Activity:
This exercise calls for retyping every line below exactly, with the images omitted.

━━━━━ Data segment

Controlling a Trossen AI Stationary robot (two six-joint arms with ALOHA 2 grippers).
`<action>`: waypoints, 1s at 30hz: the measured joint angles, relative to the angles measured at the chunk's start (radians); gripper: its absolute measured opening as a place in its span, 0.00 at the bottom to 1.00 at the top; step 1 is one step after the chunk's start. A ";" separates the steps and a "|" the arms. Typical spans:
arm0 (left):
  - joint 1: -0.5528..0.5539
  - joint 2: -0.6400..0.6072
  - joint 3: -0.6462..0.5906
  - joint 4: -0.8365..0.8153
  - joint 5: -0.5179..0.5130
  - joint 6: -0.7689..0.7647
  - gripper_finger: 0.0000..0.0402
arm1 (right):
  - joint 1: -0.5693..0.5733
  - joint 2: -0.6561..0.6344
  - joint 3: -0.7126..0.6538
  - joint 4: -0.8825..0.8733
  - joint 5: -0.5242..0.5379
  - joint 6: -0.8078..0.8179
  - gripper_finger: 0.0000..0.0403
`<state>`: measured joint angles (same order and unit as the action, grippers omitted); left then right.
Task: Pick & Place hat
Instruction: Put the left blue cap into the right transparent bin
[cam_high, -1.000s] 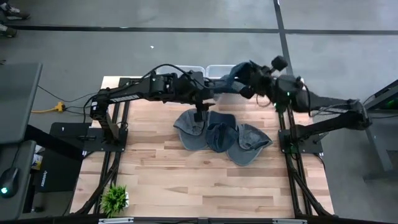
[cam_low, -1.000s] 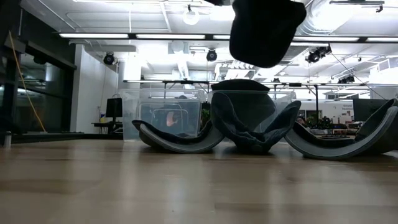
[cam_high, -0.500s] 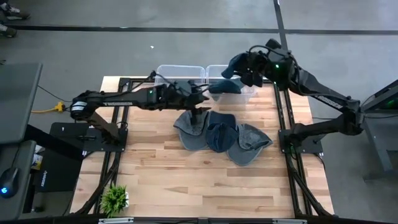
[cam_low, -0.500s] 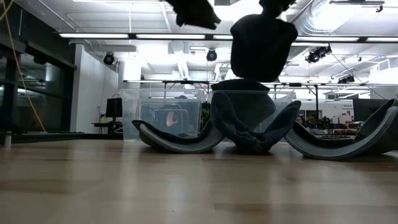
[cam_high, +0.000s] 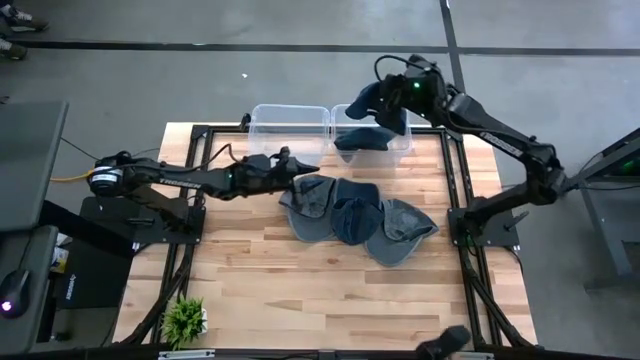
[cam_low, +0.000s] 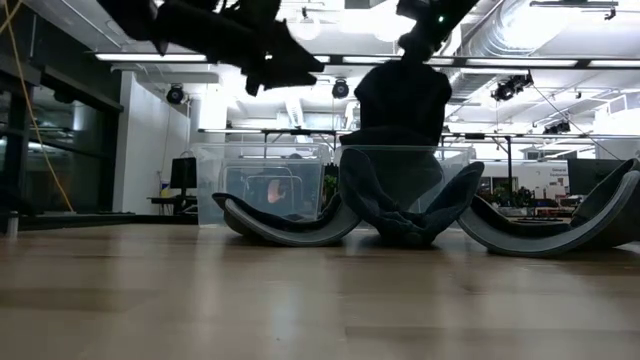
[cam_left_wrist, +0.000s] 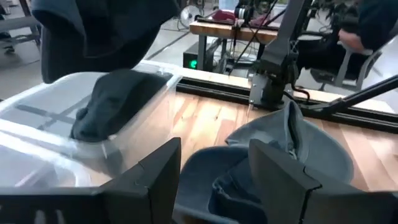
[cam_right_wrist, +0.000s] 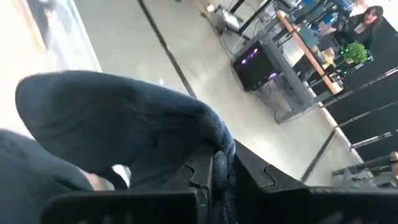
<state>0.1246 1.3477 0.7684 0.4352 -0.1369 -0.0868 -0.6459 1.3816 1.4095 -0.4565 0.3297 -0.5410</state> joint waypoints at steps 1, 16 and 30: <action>0.000 -0.002 -0.016 0.027 0.000 -0.007 0.46 | -0.003 0.014 0.006 -0.001 -0.002 -0.005 0.06; 0.000 -0.003 -0.029 0.080 0.044 -0.029 0.46 | -0.029 0.176 0.018 -0.010 -0.080 -0.076 0.06; 0.000 -0.002 -0.028 0.086 0.052 -0.049 0.46 | -0.032 0.252 0.016 0.117 -0.057 -0.089 0.06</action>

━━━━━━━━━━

Exercise solution:
Controlling a Trossen AI Stationary robot (two six-joint arms with ALOHA 2 grippers).
`<action>`: waypoints, 1s at 30hz: the measured joint angles, relative to the angles measured at the chunk's start (radians); gripper: its absolute measured opening as a place in its span, 0.00 at the bottom to 1.00 at the top; step 1 is one step after the chunk's start. A ";" separates the steps and a "|" the arms. Typical spans:
arm0 (left):
  - joint 1: -0.5528..0.5539
  - joint 2: -0.6400..0.6072
  - joint 3: -0.6462..0.5906
  - joint 4: -0.8365..0.8153
  - joint 5: -0.5179..0.5130
  - joint 6: -0.7689..0.7647
  - gripper_finger: 0.0000..0.0402
arm1 (right):
  - joint 1: -0.5693..0.5733
  - joint 2: -0.6561..0.6344
  - joint 3: -0.7126..0.6538
  - joint 4: -0.8825..0.8733
  - joint 5: -0.5242..0.5379
  - joint 6: -0.8078..0.8179
  - gripper_finger: 0.0000..0.0403
`<state>`: measured joint angles (same order and unit as the action, grippers omitted); left then right.
Task: Pick & Place hat
Instruction: Put the left blue cap into the right transparent bin
[cam_high, -1.000s] 
[cam_low, -1.000s] 
[cam_high, -0.500s] 
[cam_low, -0.500s] 
[cam_high, +0.000s] 
[cam_low, +0.000s] 
[cam_left_wrist, +0.000s] 
[cam_right_wrist, +0.000s] 
<state>0.1246 1.3477 0.7684 0.4352 -0.1369 -0.0868 -0.6459 1.3816 1.4095 -0.4565 0.3297 -0.5410</state> joint waypoints at steps 1, 16 and 30: <action>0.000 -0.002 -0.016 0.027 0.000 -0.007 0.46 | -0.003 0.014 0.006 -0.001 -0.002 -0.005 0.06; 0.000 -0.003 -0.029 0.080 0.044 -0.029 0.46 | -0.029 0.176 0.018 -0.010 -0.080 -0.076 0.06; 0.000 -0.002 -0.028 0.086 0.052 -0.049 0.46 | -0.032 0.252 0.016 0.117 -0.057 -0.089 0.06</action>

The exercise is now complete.